* _TASK DETAILS_
When the material ends, stop; until then, set down every line exactly.

━━━ INFORMATION SUPPLIED ━━━

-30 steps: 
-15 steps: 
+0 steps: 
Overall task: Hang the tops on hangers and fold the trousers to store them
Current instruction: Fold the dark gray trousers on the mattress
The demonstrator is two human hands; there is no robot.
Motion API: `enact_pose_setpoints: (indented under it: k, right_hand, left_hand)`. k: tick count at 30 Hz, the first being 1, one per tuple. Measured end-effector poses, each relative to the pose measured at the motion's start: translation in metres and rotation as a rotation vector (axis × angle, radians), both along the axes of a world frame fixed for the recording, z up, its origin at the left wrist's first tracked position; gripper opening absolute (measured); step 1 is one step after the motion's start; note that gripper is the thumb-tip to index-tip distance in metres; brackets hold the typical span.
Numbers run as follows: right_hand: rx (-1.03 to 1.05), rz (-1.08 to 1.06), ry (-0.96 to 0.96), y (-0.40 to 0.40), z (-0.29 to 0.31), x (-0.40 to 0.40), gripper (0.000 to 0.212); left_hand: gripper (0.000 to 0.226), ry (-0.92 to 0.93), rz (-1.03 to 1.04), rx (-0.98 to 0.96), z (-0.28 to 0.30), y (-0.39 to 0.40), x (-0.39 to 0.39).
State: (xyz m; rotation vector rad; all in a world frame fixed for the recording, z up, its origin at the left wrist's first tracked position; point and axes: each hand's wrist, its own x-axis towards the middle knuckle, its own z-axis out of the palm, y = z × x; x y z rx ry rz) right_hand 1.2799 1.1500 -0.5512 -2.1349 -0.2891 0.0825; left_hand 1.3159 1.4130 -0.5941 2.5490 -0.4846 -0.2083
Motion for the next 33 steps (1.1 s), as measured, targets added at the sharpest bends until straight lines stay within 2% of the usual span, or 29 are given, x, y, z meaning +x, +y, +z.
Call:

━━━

* _ANSWER BELOW_
-30 steps: 
-15 steps: 
+0 steps: 
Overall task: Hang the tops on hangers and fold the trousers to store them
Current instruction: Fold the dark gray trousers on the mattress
The demonstrator is two human hands; there is no robot.
Motion API: `enact_pose_setpoints: (indented under it: k, right_hand, left_hand)`. k: tick count at 30 Hz, the first being 1, one per tuple. Measured end-effector poses, each relative to the pose measured at the motion's start: translation in metres and rotation as a rotation vector (axis × angle, radians), both along the axes of a world frame fixed for the recording, z up, its origin at the left wrist's first tracked position; gripper opening absolute (measured); step 1 is one step after the motion's start; note that gripper is the thumb-tip to index-tip distance in metres; brackets hold the typical span.
Numbers run as follows: right_hand: rx (-1.03 to 1.05), rz (-1.08 to 1.06), ry (-0.96 to 0.96), y (-0.40 to 0.40), z (-0.29 to 0.31), x (-0.40 to 0.40), gripper (0.000 to 0.212); left_hand: gripper (0.000 to 0.226), ry (-0.92 to 0.93), rz (-1.03 to 1.04), rx (-0.98 to 0.96), z (-0.28 to 0.30), y (-0.39 to 0.40), x (-0.39 to 0.39).
State: (xyz m; rotation vector rad; all in a world frame fixed for the recording, z up, its origin at the left wrist's first tracked position; point and axes: each hand's wrist, its own x-axis towards the middle knuckle, its own z-axis out of the palm, y = z × x; x y z rx ry rz) right_hand 1.2799 1.1500 -0.5512 -2.1349 -0.2891 0.0825; left_hand 1.3159 1.4130 -0.5941 2.5490 -0.4846 -0.2083
Motion for the next 33 steps (1.1 s), as measured, targets added at the sharpest bends until straight lines stay within 2% of the usual span, or 29 are given, x, y, z meaning +x, +y, +z.
Call:

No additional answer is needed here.